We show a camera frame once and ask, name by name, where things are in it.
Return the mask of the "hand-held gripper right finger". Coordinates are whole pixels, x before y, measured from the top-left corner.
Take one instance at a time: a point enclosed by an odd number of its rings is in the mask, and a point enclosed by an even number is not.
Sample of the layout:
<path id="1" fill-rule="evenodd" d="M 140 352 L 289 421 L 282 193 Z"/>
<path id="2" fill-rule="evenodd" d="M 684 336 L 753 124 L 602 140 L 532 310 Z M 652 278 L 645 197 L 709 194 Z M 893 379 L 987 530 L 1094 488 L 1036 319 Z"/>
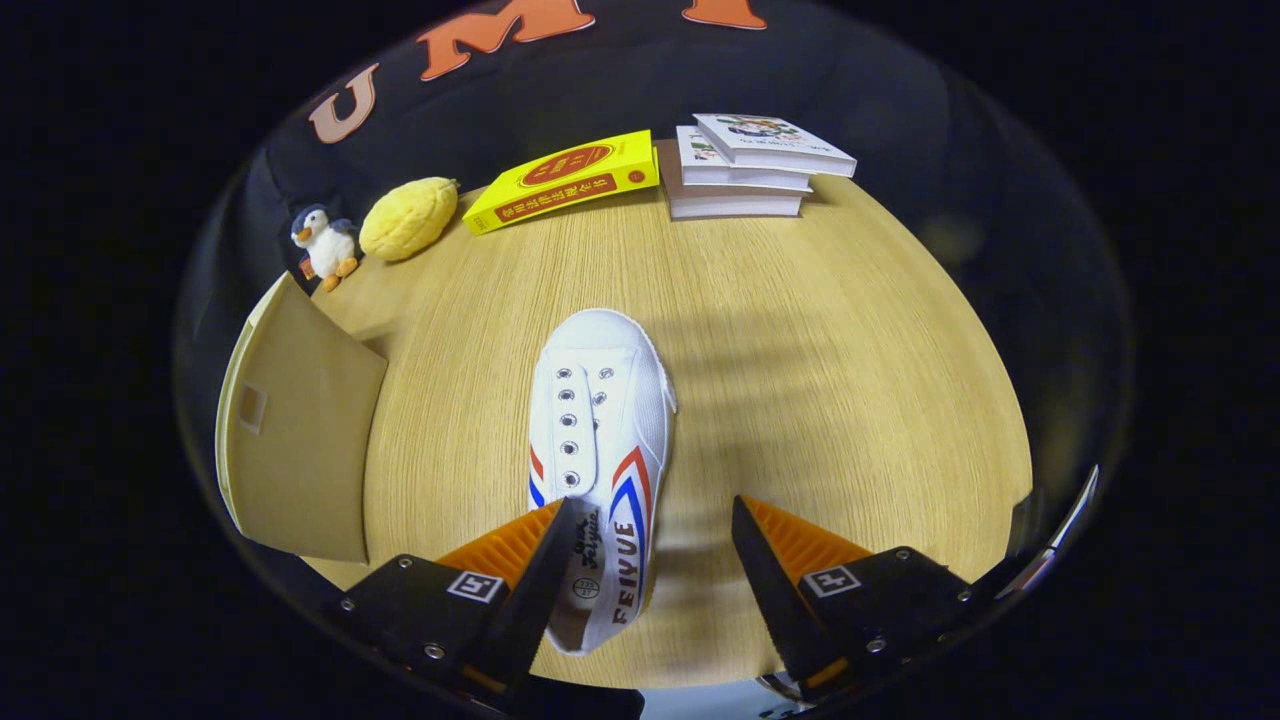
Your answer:
<path id="1" fill-rule="evenodd" d="M 923 552 L 873 552 L 739 495 L 732 541 L 769 638 L 804 701 L 878 689 L 914 667 L 977 603 L 974 587 Z"/>

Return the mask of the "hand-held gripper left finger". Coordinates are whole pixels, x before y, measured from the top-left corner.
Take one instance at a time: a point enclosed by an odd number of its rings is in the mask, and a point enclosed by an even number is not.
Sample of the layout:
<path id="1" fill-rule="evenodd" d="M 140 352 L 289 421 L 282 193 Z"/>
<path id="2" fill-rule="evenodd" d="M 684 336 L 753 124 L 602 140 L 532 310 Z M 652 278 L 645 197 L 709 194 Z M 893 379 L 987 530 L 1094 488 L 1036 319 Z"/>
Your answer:
<path id="1" fill-rule="evenodd" d="M 398 555 L 335 597 L 335 626 L 433 688 L 512 701 L 557 605 L 580 512 L 580 500 L 562 498 L 436 560 Z"/>

* What to produce
What you return must match the data above exactly, with no images included.

* Reply
We show a camera frame once and ask, name by name, where things are in it.
Return the mask of the "hand-held gripper right finger". Coordinates are whole pixels, x before y, measured from the top-left corner.
Take one instance at a time: a point enclosed by an odd number of its rings is in the mask, and a point enclosed by an even number is not.
Sample of the layout:
<path id="1" fill-rule="evenodd" d="M 140 352 L 289 421 L 282 193 Z"/>
<path id="2" fill-rule="evenodd" d="M 684 336 L 753 124 L 602 140 L 532 310 Z M 652 278 L 645 197 L 709 194 Z M 893 379 L 987 530 L 1094 488 L 1036 319 Z"/>
Your answer:
<path id="1" fill-rule="evenodd" d="M 923 552 L 873 552 L 739 495 L 732 541 L 769 638 L 804 701 L 878 689 L 914 667 L 977 603 L 974 587 Z"/>

Return the mask of the "hand-held gripper left finger". Coordinates are whole pixels, x before y, measured from the top-left corner.
Take one instance at a time: a point enclosed by an odd number of its rings is in the mask, and a point enclosed by an even number is not.
Sample of the layout:
<path id="1" fill-rule="evenodd" d="M 140 352 L 289 421 L 282 193 Z"/>
<path id="2" fill-rule="evenodd" d="M 684 336 L 753 124 L 602 140 L 532 310 Z M 652 278 L 645 197 L 709 194 Z M 893 379 L 987 530 L 1094 488 L 1036 319 Z"/>
Your answer:
<path id="1" fill-rule="evenodd" d="M 398 555 L 335 597 L 335 626 L 433 688 L 512 701 L 557 605 L 580 512 L 580 500 L 562 498 L 436 560 Z"/>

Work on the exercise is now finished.